◆ **Work to be completed**:
Please reproduce the entire listing, character for character.

◆ **Dataset excerpt**:
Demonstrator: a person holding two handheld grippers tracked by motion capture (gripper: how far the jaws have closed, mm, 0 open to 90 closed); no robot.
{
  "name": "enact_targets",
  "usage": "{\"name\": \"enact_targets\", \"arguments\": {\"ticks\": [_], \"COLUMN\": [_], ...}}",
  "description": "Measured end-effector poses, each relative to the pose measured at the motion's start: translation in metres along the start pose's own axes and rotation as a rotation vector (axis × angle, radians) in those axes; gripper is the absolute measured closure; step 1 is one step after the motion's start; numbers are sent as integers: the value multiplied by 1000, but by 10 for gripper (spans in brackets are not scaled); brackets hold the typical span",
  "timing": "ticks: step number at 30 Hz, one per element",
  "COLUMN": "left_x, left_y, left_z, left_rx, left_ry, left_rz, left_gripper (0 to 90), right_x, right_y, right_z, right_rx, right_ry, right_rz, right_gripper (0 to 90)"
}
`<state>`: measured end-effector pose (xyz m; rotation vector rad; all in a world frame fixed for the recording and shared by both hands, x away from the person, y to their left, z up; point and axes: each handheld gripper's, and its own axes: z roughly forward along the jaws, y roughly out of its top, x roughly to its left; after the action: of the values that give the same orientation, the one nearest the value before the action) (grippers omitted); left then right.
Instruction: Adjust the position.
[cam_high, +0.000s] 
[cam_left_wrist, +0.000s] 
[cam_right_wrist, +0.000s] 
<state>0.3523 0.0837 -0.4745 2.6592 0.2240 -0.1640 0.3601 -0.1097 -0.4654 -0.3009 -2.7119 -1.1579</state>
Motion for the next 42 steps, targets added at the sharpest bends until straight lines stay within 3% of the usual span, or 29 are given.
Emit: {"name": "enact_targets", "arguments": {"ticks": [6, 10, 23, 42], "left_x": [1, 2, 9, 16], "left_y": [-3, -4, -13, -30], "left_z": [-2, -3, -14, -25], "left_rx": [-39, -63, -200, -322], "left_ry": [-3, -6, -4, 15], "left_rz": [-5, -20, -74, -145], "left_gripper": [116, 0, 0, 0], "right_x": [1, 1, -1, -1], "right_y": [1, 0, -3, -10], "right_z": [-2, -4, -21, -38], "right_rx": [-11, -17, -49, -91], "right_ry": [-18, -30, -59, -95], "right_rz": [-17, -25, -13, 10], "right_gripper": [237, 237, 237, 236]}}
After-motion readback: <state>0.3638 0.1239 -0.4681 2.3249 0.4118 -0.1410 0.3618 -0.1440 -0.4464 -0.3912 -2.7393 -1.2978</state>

◆ **Answer to this exercise**:
Demonstrator: a person holding two handheld grippers tracked by motion capture (gripper: how far the jaws have closed, mm, 0 open to 90 closed); no robot.
{
  "name": "enact_targets",
  "usage": "{\"name\": \"enact_targets\", \"arguments\": {\"ticks\": [_], \"COLUMN\": [_], ...}}",
  "description": "Measured end-effector poses, each relative to the pose measured at the motion's start: translation in metres along the start pose's own axes and rotation as a rotation vector (axis × angle, radians) in those axes; gripper is the absolute measured closure; step 1 is one step after the motion's start; numbers are sent as integers: the value multiplied by 1000, but by 10 for gripper (spans in brackets are not scaled); brackets hold the typical span",
  "timing": "ticks: step number at 30 Hz, one per element",
  "COLUMN": "left_x, left_y, left_z, left_rx, left_ry, left_rz, left_gripper (0 to 90), right_x, right_y, right_z, right_rx, right_ry, right_rz, right_gripper (0 to 90)"
}
`<state>`: measured end-effector pose (xyz m; rotation vector rad; all in a world frame fixed for the recording and shared by both hands, x away from the person, y to their left, z up; point and axes: each handheld gripper's, and its own axes: z roughly forward along the jaws, y roughly out of its top, x roughly to its left; after the action: of the values that give the same orientation, the one nearest the value before the action) (grippers omitted); left then right.
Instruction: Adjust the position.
[cam_high, +0.000s] 
[cam_left_wrist, +0.000s] 
[cam_right_wrist, +0.000s] 
<state>0.3523 0.0837 -0.4745 2.6592 0.2240 -0.1640 0.3601 -0.1097 -0.4654 -0.3009 -2.7119 -1.1579</state>
Motion for the next 42 steps, targets added at the sharpest bends until straight lines stay within 3% of the usual span, or 29 are given.
Emit: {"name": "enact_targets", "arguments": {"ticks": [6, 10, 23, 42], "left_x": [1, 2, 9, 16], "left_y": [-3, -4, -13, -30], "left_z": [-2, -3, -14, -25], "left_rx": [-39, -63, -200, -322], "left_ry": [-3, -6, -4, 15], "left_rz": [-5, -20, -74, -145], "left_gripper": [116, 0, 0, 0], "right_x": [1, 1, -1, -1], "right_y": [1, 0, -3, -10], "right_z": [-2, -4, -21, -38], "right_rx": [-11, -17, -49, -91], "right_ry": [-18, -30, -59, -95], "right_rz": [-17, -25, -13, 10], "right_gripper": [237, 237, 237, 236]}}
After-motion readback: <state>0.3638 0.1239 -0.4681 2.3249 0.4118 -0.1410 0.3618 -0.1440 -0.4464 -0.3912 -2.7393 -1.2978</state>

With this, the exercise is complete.